As alluded to in a previous post, this February lacked one of the Front Range’s best beer traditions: Stout Month. Started in 1994 at the Mountain Sun Pub & Brewery in Boulder, as an attempt to drive business during the slow season, Stout Month quickly became an annual tradition. It worked like gangbusters for the pub, turning one of the year’s quietest months into the busiest.

But Stout Month wasn’t confined to Mountain Sun or her sister pubs (Southern Sun, Under the Sun, Vine Street, Longs Peak); area breweries got in on the fun, as did liquor stores. It seemed like everywhere you went for a pint, stout was at the top of the list.

Alas, that wasn’t the case this year. The Mountain Sun team is closed up tighter than a drum and waits for sunnier times. A handful of breweries in the county have followed suit. And those that are open are focusing on flagship rather than experimentations.

And so we have Stout Month: The Home Edition. Spurred by the can-do attitude of my cutletsized consort, I looked to my local liquor stores for a variety of stouts to enjoy from the comfort of my couch, which seems to be the place wherever thing happens these days—14 stouts in 28 days; not a bad way to spend the month.

As you can see from the header photo, most of the stouts are commonly found in stores. Thanks to truncated brewing production schedules, aluminum can shortages, and liquor stores favoring known sellers over one-offs, the stouts available have a comforting familiarity. Chief among them: North Coast Brewing Co.’s Old Rasputin Russian Imperial Stout (deep, rich flavors of roasted malts with a pleasant pop of bitterness courtesy Cascade, Northern Brewer, and Cluster); La Cumbre’s Malpais Foreign Export Stout; Founders Brewing Breakfast Stout; Telluride Brewing Co.’s Ski in Ski Stout (roast, roast, roast); and Finkel & Garf’s incredibly smooth and full Oatmeal Milk Stout.

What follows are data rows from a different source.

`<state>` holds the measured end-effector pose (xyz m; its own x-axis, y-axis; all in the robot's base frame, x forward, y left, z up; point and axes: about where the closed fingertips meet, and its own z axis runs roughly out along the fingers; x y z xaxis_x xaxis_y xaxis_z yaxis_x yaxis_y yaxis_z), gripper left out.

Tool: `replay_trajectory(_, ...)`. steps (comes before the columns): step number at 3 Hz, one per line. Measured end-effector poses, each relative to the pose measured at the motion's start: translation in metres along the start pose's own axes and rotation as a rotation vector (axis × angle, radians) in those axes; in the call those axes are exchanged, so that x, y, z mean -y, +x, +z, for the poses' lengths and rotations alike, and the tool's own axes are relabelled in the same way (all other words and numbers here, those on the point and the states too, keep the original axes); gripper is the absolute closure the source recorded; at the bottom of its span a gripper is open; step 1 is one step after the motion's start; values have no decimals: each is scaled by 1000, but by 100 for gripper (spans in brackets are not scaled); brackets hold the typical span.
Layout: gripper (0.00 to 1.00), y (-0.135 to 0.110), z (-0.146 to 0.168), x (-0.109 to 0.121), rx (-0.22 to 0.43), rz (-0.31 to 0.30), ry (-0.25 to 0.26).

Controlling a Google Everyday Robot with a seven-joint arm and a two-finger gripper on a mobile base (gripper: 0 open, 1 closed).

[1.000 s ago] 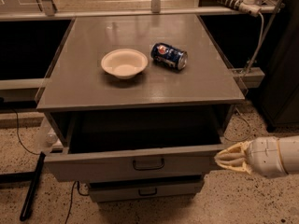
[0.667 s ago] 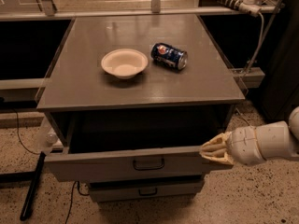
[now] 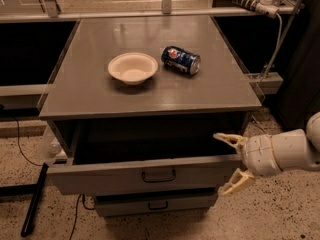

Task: Open top drawer

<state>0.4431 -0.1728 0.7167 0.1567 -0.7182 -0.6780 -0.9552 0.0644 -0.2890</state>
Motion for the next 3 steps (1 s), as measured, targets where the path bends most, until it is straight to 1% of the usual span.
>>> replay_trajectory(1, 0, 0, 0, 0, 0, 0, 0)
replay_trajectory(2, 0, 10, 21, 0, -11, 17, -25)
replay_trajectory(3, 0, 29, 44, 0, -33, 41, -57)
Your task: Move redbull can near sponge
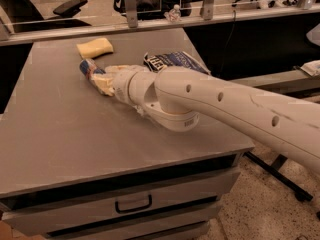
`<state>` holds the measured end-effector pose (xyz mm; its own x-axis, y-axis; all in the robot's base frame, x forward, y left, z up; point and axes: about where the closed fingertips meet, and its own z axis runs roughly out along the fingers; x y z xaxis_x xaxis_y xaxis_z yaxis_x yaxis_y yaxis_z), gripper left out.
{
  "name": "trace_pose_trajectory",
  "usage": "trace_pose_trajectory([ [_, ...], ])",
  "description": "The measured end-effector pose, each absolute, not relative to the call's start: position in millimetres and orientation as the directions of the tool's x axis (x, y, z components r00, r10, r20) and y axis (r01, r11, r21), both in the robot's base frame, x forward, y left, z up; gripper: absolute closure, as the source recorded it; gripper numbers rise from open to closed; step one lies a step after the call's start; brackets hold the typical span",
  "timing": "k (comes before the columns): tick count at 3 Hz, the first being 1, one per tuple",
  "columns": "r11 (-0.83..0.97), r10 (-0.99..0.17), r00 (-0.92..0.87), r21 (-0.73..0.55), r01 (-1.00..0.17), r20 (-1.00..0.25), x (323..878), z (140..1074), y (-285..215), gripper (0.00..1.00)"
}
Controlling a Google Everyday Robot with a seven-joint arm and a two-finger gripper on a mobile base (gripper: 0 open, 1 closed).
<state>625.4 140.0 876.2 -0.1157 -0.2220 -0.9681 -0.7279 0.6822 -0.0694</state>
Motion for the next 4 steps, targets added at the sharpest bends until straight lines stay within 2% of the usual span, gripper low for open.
trace_pose_trajectory([
  [2, 0.78, -0.181, -0.062, -0.105, -0.616, -0.982, 665.2, 887.5, 127.1, 1.0],
  [3, 0.795, -0.166, -0.046, -0.106, -0.597, -0.985, 677.6, 888.4, 127.9, 0.84],
  [4, 0.806, -0.164, -0.039, -0.111, -0.582, -0.986, 680.9, 890.5, 123.1, 0.61],
])
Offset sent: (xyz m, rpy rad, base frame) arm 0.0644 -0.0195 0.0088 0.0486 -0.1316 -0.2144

A few discoveries: Innis & Gunn (say it backward) Scottish Stout barrel-aged in Irish Whiskey Casks (sweet, creamy, vanilla), Snake River Brewing’s Export Style Zonker Stout (silky with a hint of caramel and brown sugar), and Rogue’s Double Chocolate Stout. This one I had last year for Valentine’s Day, but my wife served it with dark chocolate cake and salted caramel Oreo ice cream, and the beer got lost in the mix. It’s good: Smooth and creamy chocolate levied by roasted malts.

Then there were a few to leave behind. Boatswain Chocolate Stout, a Trader Joe’s staple, is just too thin to carry the robust flavors required. Bell’s Kalamazoo Stout starts well but sports a rough finish. Upslope Brewing Company’s Oatmeal Stout packs a full mouth but falls short on balance. Once upon a time, Deschutes’ Obsidian Stout was a staple but now feels tired against the vibrant stouts listed above. And Finkel & Garf’s Bourbon Barrel-Aged Imperial Stout is good; it’s just overwhelming. It’s a beer best shared among friends and sipped from a snifter.

That leaves Brooklyn Brewery’s Black Chocolate Stout: The nose is roast and red fruit, the flavor is strong and punchy—roasted barley and dark chocolate are prominent—but the hops (Fuggle and Willamette) bring the beer into a perfect balance. It’s iconic in its approach and one of the best stouts out there.
Even better, Black Chocolate Stout is easily found wherever good beer is sold—at least during the winter months. Stock up when you can.